“Impacts of climate change on tropical amphibians”
Ng Jia Jun Daniel
Dept. of Biological Sciences, NUS
Fri, 31 May 2013: 9.00am
@ DBS Conference Room 2 (S1 Level 3, Mezzanine)
Supervisor: Asst Prof David Patrick Bickford
All are welcome
“Amphibians are the most threatened with extinction of all vertebrate groups and many populations are declining around the world. Climate change has been implicated in their disappearance and the effects of climate change include increased temperature and rainfall variability. These changes are particularly detrimental to amphibians because of their bi-phasic life history and physiology.
Tropical amphibians are especially vulnerable as they are close to their physiological thermal limits and small temperature increases can exceed their thermal tolerance.
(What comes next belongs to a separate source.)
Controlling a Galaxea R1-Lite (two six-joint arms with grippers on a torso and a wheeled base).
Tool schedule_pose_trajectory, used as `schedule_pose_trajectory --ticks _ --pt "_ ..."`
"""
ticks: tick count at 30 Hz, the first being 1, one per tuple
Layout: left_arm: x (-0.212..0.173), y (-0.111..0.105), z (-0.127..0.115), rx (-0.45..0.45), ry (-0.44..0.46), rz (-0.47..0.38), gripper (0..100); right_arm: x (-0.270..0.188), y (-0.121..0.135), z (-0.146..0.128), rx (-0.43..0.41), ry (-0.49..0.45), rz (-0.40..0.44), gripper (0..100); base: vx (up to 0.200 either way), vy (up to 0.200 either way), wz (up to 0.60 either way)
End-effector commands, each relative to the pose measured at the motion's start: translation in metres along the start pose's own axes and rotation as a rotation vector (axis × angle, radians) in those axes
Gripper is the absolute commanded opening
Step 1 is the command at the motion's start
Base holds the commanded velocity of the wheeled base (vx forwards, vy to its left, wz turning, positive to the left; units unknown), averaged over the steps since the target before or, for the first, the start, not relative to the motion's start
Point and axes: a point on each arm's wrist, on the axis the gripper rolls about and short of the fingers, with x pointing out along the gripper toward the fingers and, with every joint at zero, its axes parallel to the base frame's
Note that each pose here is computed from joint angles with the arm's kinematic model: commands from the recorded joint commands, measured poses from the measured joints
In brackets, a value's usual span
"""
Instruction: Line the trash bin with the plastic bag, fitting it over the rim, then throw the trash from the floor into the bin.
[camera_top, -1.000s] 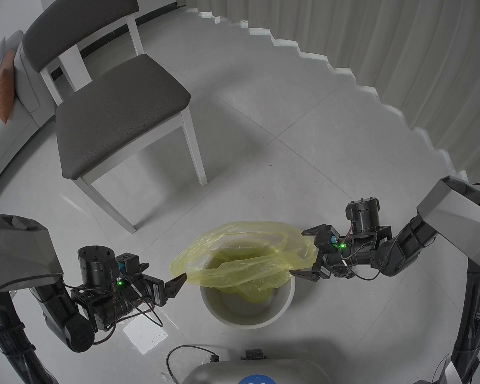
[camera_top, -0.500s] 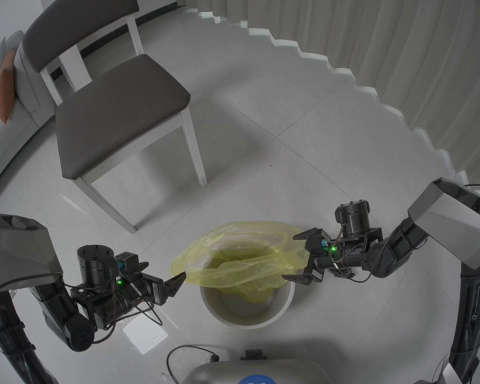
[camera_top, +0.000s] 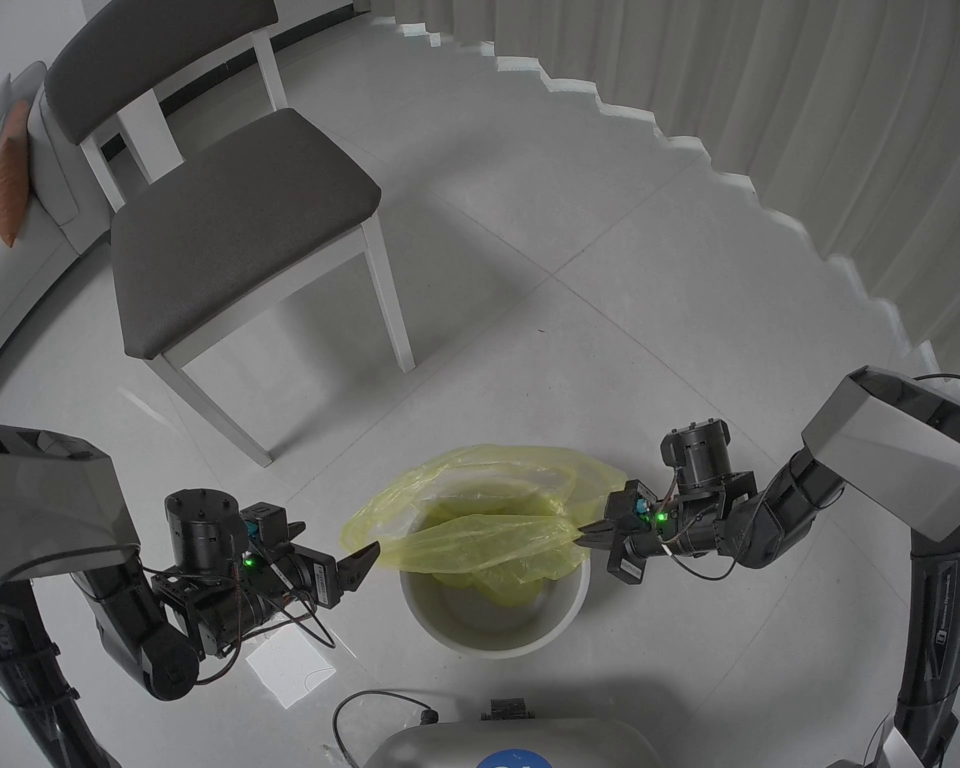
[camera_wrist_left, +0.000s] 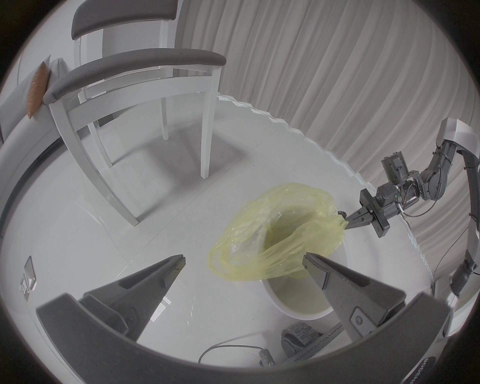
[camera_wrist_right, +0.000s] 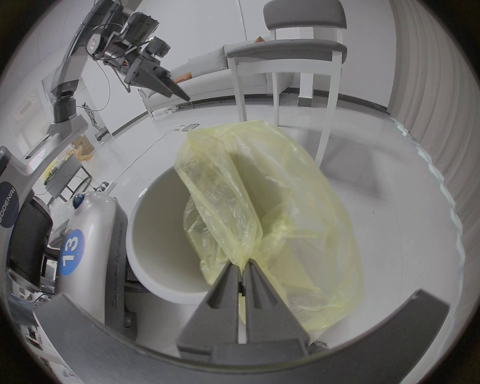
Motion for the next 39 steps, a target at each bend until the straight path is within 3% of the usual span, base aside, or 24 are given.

In my PhD, I assess which amphibian species in Singapore are most vulnerable to climate change; determine whether amphibian declines are also occurring in Singapore; investigate warming vulnerability between tropical amphibian communities compared to subtropical or temperate counterparts; ascertain effects of elevated temperature and interaction with pH.
Main findings suggest that while some tropical amphibian species may be more tolerant to climatic warming than previously hypothesised, some species appear to be vulnerable to climate change. In addition, synergistic interaction between high temperature and low pH in reducing survival was observed. These findings will have implications for conservation planning efforts.”